# Census ACS

Retrieves data from the Census Bureau's American Community Survey 5-year series API for zctas, pumas, and tracts. A specific list of census variables is passed into the script, which are retrieved from the four ACS profile tables. Variables must be retrieved in chunks because only 50 can be passed to the API at a time, and each url varies by geography and retreives them in different combinations. After some processing output is written to a SQLite database.
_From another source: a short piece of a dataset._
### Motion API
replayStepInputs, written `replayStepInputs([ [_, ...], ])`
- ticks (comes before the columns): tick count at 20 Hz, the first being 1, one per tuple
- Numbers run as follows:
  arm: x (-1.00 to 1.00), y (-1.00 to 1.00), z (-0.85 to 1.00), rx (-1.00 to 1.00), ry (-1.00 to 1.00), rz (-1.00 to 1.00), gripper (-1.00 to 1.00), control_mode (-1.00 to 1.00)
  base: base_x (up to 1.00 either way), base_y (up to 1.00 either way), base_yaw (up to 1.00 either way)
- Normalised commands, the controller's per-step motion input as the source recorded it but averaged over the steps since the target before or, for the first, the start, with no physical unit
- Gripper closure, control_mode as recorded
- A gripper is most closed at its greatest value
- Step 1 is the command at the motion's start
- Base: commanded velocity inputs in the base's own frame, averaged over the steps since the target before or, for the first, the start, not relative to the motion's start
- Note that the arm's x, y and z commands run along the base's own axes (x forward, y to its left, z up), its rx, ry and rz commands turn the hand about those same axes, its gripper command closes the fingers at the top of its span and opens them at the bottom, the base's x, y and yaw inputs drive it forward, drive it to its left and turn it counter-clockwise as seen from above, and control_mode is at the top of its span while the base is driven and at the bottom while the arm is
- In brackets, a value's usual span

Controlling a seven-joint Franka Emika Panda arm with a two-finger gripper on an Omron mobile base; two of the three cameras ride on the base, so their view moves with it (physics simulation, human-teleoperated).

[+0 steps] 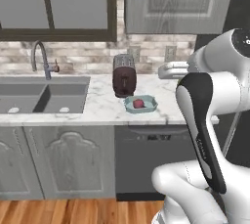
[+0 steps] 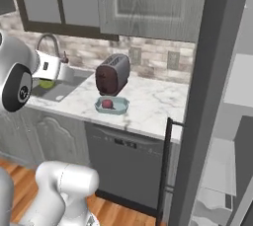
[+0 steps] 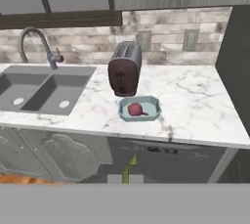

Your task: Take the onion and lemon wedge out of the freezer and place them in the tupperware container on the counter. Then put the tupperware containing the vegetables back in the freezer.

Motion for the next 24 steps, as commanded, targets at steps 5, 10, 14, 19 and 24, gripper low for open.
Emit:
replayStepInputs([
  [5,0.0,0.0,0.0,0.0,0.0,0.0,1.0,1.0,0.53,0.06,-0.26],
  [10,0.0,0.0,0.0,0.0,0.0,0.0,1.0,1.0,0.36,0.01,-0.25],
  [14,0.0,0.0,0.0,0.0,0.0,0.0,1.0,1.0,0.47,0.12,-0.24],
  [19,0.0,0.0,0.0,0.0,0.0,0.0,1.0,1.0,0.3,0.21,-0.2],
  [24,0.0,0.0,0.0,0.0,0.0,0.0,1.0,1.0,0.37,0.34,-0.2],
])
An option to create a metadata table appears at the bottom, but should only be run once for a given extract (acs1 and acs2) and not for each individual geography.

https://www.census.gov/data/developers/data-sets/acs-5year.html

## Variables

In [1]:
import os, requests, json, sqlite3, random, pandas as pd, numpy as np
from IPython.display import clear_output

In [2]:
keyfile='census_key.txt'

#API variables - UPDATE THE YEAR AND GEO
year='2017'
geo='public use microdata area' # 'zip code tabulation area' or 'public use microdata area' or 'tract'
state='36'
dsource='acs'
dsource2='acs5'
dname='profile'

#Variables to read in from spreadsheet - UPDATE WORKSHEET
worksheet='acs1' # 'acs1' or 'acs2'
geoexcelsheet={'zip code tabulation area':'zctas', 'public use microdata area':'pumas', 'tract':'tracts'}
geotype=geoexcelsheet.get(geo)

#SQL output
tabname='{}_{}{}'.format(geotype,year,worksheet)
dbname=os.path.join('outputs','testdb.sqlite')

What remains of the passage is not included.